Repeat the span of the entries below that starts at the line with "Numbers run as" and ends at the line with "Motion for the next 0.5", nothing more. Skip the pictures.

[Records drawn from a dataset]
+---+
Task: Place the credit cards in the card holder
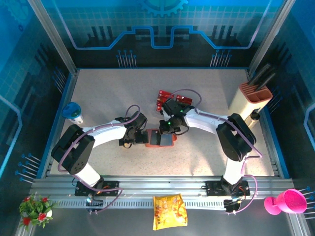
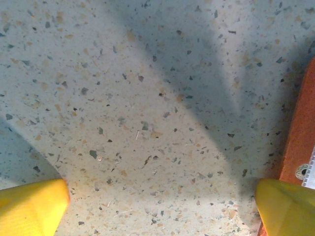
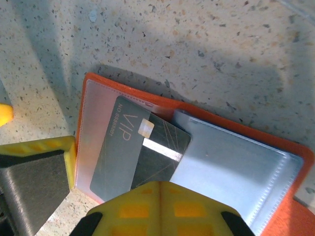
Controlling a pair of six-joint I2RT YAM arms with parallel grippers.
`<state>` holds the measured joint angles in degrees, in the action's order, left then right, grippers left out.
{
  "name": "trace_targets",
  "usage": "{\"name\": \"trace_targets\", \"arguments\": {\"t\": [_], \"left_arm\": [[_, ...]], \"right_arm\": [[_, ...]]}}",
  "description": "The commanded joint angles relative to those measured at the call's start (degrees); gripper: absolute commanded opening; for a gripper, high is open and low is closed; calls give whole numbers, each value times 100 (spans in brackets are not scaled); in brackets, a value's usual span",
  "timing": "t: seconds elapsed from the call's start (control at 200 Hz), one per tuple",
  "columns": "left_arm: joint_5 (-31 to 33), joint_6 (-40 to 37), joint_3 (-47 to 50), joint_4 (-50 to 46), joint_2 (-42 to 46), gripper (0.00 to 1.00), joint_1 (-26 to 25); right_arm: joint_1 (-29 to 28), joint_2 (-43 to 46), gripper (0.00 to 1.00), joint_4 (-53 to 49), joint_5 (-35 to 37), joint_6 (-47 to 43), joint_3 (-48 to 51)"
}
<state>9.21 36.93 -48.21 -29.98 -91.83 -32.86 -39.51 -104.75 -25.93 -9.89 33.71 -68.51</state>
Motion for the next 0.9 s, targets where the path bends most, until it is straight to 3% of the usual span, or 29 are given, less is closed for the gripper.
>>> {"name": "trace_targets", "arguments": {"t": [0.0,0.695,0.89], "left_arm": [[-279,-177,84,559,-291,99,-11],[-297,-203,145,615,-285,99,-3],[-277,-192,149,589,-180,99,-7]], "right_arm": [[-99,-214,0,90,-133,109,-205],[-320,-1050,0,205,-427,355,-504],[-269,-683,0,194,-405,363,-399]]}}
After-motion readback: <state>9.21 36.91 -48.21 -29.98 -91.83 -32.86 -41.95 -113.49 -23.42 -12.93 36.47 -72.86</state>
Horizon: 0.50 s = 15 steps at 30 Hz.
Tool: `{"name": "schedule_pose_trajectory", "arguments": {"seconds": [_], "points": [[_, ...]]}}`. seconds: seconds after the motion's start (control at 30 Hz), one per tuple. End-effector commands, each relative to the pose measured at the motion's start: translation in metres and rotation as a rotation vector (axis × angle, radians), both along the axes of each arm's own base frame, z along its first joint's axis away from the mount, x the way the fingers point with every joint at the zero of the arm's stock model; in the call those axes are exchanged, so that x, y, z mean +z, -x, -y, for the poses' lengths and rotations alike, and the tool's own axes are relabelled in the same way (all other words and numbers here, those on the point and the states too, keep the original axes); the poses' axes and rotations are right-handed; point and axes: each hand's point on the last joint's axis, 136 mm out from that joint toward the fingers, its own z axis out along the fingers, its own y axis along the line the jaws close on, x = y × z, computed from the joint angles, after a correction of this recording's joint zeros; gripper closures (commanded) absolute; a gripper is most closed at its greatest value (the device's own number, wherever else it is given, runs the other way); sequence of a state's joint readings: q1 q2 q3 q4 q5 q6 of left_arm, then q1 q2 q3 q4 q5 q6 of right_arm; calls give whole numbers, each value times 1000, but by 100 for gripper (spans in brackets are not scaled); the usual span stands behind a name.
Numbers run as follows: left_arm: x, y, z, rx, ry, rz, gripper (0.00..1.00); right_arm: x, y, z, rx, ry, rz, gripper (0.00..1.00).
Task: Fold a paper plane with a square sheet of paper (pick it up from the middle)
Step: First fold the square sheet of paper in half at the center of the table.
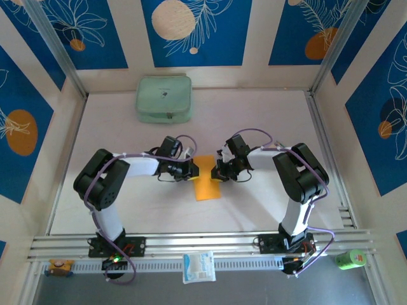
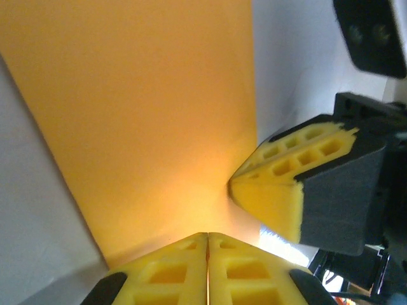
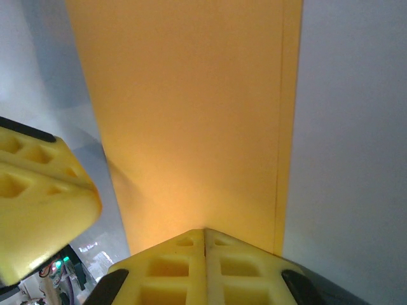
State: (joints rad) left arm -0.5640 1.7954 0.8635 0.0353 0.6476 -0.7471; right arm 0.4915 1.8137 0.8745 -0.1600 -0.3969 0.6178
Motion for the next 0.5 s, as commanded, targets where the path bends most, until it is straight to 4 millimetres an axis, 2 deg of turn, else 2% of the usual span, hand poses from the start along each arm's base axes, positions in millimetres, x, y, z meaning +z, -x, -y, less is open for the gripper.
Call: {"name": "schedule_pose_trajectory", "arguments": {"seconds": [0.0, 0.27, 0.33, 0.47], "points": [[-18, 22, -6, -53, -35, -52, 90, -37, 33, 32, -25, 179, -134, 100], [-40, 31, -26, -64, -151, -46, 90, -37, 34, 33, -26, 184, -137, 100], [-35, 30, -25, -66, -149, -27, 90, -37, 34, 33, -26, 183, -138, 100], [-10, 26, -14, -58, -105, 19, 90, -38, 34, 33, -26, 185, -137, 100]]}}
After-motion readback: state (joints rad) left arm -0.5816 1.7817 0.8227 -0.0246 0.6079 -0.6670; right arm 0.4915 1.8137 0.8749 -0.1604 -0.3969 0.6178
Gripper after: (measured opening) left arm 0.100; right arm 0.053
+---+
- **EXERCISE ANSWER**:
Numbers run as follows: left_arm: x, y, z, rx, ry, rz, gripper (0.00..1.00); right_arm: x, y, z, rx, ry, rz, gripper (0.00..1.00).
Task: Fold a paper plane with a square sheet of paper (pick it up from the middle)
Step: First fold the square sheet of paper in half at the center of the table.
State: (joints rad) left arm -0.5640 1.7954 0.8635 0.0353 0.6476 -0.7471; right arm 0.4915 1.8137 0.8745 -0.1600 -0.3969 0.6178
Motion for the next 0.5 s, as commanded, targets where the path bends most, until it is straight to 4 millimetres an axis, 2 deg of turn, else 2% of the usual span, hand poses from the start along each arm's base axes, positions in millimetres, x, y, z meaning +z, -x, -y, less is open for the gripper.

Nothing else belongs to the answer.